When I was asked to say publically what I believe, I felt it would be presumptuous of me to do this. Why should thousands who have never heard of me be interested in my inner faith? Then this answer occurred to me: every man and woman who may be a listener has his or her own flame of belief. With some it is steady; with others the flame flickers in the uncertain winds of life. For those of us in the latter class, it may be helpful when someone among us sincerely states his faith, because those who listen are apt to become clearer about their own.
Each religion and philosophy has its own explanation of why we are here and where we are going. Under most of them there runs this common theme:
that there is an unseen goal for mankind; that if we are to approach it, each of us must live up to the height of his powers for self-reliance, self-control and tolerance, and for helping his fellow man. This code can be our inspiring guide, no matter by what religion, philosophy or instinct it may be carried. In the measure that man cleaves to it or departs from it, he seems to have either serenity or unhappiness. Someone may well ask: “why should man strive for a goal he cannot see—that has no material value in terms of the everyday world—that he does not expect, personally, to reach?” Isn’t this the answer? Man finds that none of the worldly objectives for which he spends himself can give him durable satisfaction.

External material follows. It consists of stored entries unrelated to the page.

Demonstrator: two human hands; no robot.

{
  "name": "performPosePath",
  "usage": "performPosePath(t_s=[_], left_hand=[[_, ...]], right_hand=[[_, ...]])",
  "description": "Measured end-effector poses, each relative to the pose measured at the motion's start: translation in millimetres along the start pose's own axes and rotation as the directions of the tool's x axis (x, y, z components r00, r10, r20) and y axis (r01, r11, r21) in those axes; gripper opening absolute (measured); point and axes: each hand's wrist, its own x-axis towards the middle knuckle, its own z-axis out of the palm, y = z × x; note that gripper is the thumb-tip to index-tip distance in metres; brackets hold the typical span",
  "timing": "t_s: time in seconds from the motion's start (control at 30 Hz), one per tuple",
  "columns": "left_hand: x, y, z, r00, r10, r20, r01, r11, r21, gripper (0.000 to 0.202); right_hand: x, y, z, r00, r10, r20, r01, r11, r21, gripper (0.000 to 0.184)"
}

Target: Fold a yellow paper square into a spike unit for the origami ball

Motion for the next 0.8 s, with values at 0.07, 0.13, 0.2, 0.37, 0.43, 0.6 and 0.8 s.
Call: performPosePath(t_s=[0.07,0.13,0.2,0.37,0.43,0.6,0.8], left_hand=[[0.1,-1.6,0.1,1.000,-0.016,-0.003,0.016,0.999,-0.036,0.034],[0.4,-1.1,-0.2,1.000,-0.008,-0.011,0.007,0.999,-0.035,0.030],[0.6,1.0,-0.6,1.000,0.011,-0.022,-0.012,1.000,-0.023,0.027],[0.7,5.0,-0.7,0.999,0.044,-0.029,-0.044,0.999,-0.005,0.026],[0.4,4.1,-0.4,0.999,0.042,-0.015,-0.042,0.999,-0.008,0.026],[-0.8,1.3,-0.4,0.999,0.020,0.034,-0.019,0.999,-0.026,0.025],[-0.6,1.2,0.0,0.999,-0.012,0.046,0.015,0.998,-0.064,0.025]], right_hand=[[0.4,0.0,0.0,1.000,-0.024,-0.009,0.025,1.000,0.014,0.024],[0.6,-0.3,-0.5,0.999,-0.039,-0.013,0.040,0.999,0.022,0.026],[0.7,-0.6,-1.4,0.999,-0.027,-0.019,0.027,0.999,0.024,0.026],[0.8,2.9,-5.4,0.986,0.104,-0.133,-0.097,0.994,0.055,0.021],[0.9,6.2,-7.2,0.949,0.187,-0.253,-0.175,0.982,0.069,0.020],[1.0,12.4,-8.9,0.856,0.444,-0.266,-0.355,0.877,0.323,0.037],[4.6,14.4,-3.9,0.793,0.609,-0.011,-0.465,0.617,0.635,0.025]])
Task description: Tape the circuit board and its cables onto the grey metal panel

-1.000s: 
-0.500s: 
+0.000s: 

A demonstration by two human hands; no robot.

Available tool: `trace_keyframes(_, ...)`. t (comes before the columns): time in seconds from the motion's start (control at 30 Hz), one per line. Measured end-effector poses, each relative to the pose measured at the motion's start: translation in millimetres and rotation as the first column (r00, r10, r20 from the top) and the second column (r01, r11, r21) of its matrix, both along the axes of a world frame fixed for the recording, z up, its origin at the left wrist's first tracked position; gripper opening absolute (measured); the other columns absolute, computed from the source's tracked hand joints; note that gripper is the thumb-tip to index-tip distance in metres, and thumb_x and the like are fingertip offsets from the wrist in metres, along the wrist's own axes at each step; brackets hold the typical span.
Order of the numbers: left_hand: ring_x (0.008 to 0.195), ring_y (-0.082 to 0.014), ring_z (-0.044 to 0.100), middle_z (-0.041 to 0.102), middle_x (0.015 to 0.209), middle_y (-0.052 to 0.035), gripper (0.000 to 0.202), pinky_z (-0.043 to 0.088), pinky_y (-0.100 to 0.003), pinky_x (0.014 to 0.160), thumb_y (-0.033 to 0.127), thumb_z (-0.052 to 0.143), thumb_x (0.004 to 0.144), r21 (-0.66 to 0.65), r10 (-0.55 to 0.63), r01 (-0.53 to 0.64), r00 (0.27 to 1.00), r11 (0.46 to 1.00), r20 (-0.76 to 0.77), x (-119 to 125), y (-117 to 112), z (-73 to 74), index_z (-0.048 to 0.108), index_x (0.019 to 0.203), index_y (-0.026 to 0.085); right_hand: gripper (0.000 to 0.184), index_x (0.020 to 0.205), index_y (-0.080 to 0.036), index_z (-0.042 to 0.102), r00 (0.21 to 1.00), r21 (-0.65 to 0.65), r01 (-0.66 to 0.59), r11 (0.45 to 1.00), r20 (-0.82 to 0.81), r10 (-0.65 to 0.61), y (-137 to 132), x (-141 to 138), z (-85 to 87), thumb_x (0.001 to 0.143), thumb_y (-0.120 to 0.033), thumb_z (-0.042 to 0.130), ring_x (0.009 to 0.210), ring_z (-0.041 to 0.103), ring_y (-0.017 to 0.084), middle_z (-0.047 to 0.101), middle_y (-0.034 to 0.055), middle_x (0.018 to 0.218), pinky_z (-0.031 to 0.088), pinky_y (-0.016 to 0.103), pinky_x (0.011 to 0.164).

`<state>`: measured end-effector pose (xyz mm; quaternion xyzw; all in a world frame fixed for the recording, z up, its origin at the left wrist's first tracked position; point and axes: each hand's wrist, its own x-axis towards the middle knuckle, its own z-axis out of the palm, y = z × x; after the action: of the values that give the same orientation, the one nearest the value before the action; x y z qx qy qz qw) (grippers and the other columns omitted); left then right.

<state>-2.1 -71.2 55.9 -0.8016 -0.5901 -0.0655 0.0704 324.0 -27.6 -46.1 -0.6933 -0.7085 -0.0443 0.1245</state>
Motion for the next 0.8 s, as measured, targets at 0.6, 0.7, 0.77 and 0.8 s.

He knows that neither wealth, nor the boast of heraldry, nor the pomp of power could ever reconcile him inwardly to the injustices and hardships he must suffer or must make or see others suffer as the price of those objectives.
I believe we have learned that the goal which would justify our common struggle must be one beyond literal experience or attainment. That it is the dream goal of man’s ultimate perfection. This is what beckons his highest qualities of mind and heart. In other words, it is not an external goal at all, but a spiritual ideal that man has found within himself. He has found it variously in the organized thought of revealed religion, of philosophy and of ethical systems—or his spirit has flown straight for it, like a bird, instinctively and alone, through all the confusions of life.
Human perfection as a goal may be unattainable, but in our pursuit of it I believe there lies the secret of inner peace. It is our faith in it that sustains our will to develop our greatest potentialities. I have no illusions about my own success in acquiring those powers, but for all of us, isn’t the game of pursuing them through thick and thin an abiding adventure of life?
That was Louis B. Wehle, who happens to be a nephew of the late Justice Brandeis and who is, himself, a lawyer and public servant. He was saying “This I believe.”